● **GOAL OF THE EXERCISE**:
Return the entire listing, character for character.

========================

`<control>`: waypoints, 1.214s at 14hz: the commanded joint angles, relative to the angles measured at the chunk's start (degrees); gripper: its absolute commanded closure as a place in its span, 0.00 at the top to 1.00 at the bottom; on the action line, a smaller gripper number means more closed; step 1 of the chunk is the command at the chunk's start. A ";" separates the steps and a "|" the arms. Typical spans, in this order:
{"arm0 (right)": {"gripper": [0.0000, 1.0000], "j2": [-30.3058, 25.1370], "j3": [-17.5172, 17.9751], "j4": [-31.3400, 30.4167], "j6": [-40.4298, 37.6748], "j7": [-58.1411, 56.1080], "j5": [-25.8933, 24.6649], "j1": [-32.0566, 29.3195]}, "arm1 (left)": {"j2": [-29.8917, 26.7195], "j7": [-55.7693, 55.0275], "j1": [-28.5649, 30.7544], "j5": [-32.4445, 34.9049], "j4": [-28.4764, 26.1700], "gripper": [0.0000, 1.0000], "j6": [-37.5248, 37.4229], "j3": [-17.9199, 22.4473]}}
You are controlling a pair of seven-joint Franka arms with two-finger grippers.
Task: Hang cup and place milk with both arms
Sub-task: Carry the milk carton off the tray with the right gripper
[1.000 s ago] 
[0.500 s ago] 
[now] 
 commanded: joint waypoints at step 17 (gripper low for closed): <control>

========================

● **TASK RESPONSE**:
`<control>`: waypoints, 1.214s at 14hz: the commanded joint angles, relative to the angles measured at the chunk's start (degrees); gripper: its absolute commanded closure as a place in its span, 0.00 at the top to 1.00 at the bottom; on the action line, a smaller gripper number means more closed; step 1 of the chunk is the command at the chunk's start. A ";" separates the steps and a "|" the arms. Typical spans, in this order:
{"arm0 (right)": {"gripper": [0.0000, 1.0000], "j2": [-30.3058, 25.1370], "j3": [-17.5172, 17.9751], "j4": [-31.3400, 30.4167], "j6": [-40.4298, 37.6748], "j7": [-58.1411, 56.1080], "j5": [-25.8933, 24.6649], "j1": [-32.0566, 29.3195]}, "arm1 (left)": {"j2": [-29.8917, 26.7195], "j7": [-55.7693, 55.0275], "j1": [-28.5649, 30.7544], "j5": [-32.4445, 34.9049], "j4": [-28.4764, 26.1700], "gripper": [0.0000, 1.0000], "j6": [-37.5248, 37.4229], "j3": [-17.9199, 22.4473]}}
You are controlling a pair of seven-joint Franka arms with two-finger grippers.
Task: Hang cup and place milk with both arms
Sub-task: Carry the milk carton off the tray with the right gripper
[1.000 s ago] 
[0.500 s ago] 
[now] 
 commanded: joint waypoints at step 17 (gripper low for closed): <control>

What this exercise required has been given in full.